Figure 2. Coefficients plot for factors influencing employment of FTE ARRS workers in general practices in England. The regression models control for disease prevalence, CCG, year, and quarter fixed effects, with standard errors clustered at the practice level. ARRS = Additional Roles Reimbursement Scheme. CCG = clinical commissioning group. FTE = full-time equivalent. PCN = primary care network.
A 1 percentage point increase in the weighted list size of a practice increased the FTE count of ARRS workers by 0.35 points. ARRS workers appeared less frequently in practices with more FTE GPs per patient (−0.075, 95% confidence interval = −0.126 to −0.025, P<0.05) for the analysis of only practice and PCN plus practice, implying that they tended to be deployed in areas with some GP shortages (Figure 2). Rurality or socioeconomic deprivation were not controlled for in this analysis as this information was already incorporated into the patient list size weighting measure.
Table 2 reports the coefficients for the OLS regression analysis examining the association between ARRS roles and prescribing rates. Values are only presented for the FTE counts of ARRS workers employed through both general practices and PCNs.
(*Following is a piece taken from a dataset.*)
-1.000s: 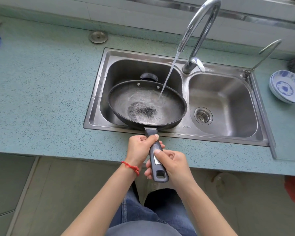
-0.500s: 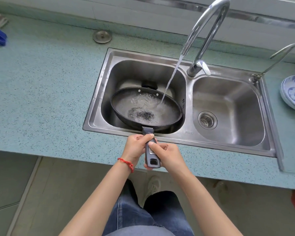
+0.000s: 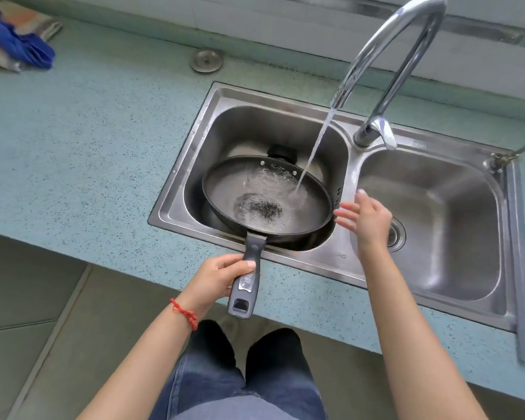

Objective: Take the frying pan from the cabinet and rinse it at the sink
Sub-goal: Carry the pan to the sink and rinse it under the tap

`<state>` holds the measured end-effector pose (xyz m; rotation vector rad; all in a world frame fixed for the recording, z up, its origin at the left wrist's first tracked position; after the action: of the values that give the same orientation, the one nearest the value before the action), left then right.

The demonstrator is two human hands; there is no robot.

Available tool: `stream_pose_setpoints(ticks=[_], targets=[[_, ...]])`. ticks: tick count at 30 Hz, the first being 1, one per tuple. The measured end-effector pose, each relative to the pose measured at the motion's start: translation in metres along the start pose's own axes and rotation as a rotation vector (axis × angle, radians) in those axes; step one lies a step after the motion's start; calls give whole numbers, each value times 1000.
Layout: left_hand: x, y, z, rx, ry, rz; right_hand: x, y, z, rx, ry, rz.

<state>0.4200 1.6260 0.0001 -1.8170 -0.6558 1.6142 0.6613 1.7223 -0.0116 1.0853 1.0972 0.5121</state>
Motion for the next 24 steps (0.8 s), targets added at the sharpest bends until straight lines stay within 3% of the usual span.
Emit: stream_pose_setpoints(ticks=[9,17,24], targets=[[2,1,-5,-16,-55,24,96,36,-6,117,-191,86],[5,5,-4,-30,-77,25,125,39,-9,24,-169,256],[6,5,-5,-52,-71,26,120,25,-13,52,-139,207]])
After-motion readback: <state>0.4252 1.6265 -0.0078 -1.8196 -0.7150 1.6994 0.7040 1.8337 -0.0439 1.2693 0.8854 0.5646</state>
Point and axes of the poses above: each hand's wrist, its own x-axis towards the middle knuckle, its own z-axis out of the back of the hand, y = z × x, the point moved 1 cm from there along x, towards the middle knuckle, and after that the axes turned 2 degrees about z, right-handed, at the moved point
The study found that general practices with more ARRS-reimbursed workers had lower total prescription rates overall (−5.56, P<0.001). A 1 percentage point FTE increase was associated with an average 5 percentage point decrease in the rate of prescriptions. In particular, the employment of ARRS workers was associated with slightly lower rates of prescribing of mental health medications (−0.18, P<0.001).
Table 2. Regression analysis of the effect of ARRS workers on prescription rates at general practice levela
Finally, Table 3 shows the association between FTE counts of ARRS workers employed through general practices and PCNs and overall patient satisfaction, as well as satisfaction with long-term condition management. It was observed that general practices with more FTE ARRS-reimbursed workers tended to have higher patient satisfaction scores. Specifically, increased ARRS staffing by a 1 percentage point was associated with improved overall satisfaction by >3 points (3.587, P<0.001). There was also a positive relationship between the number of FTE ARRS-reimbursed workers and patient satisfaction with long-term condition management (8.242, P<0.001).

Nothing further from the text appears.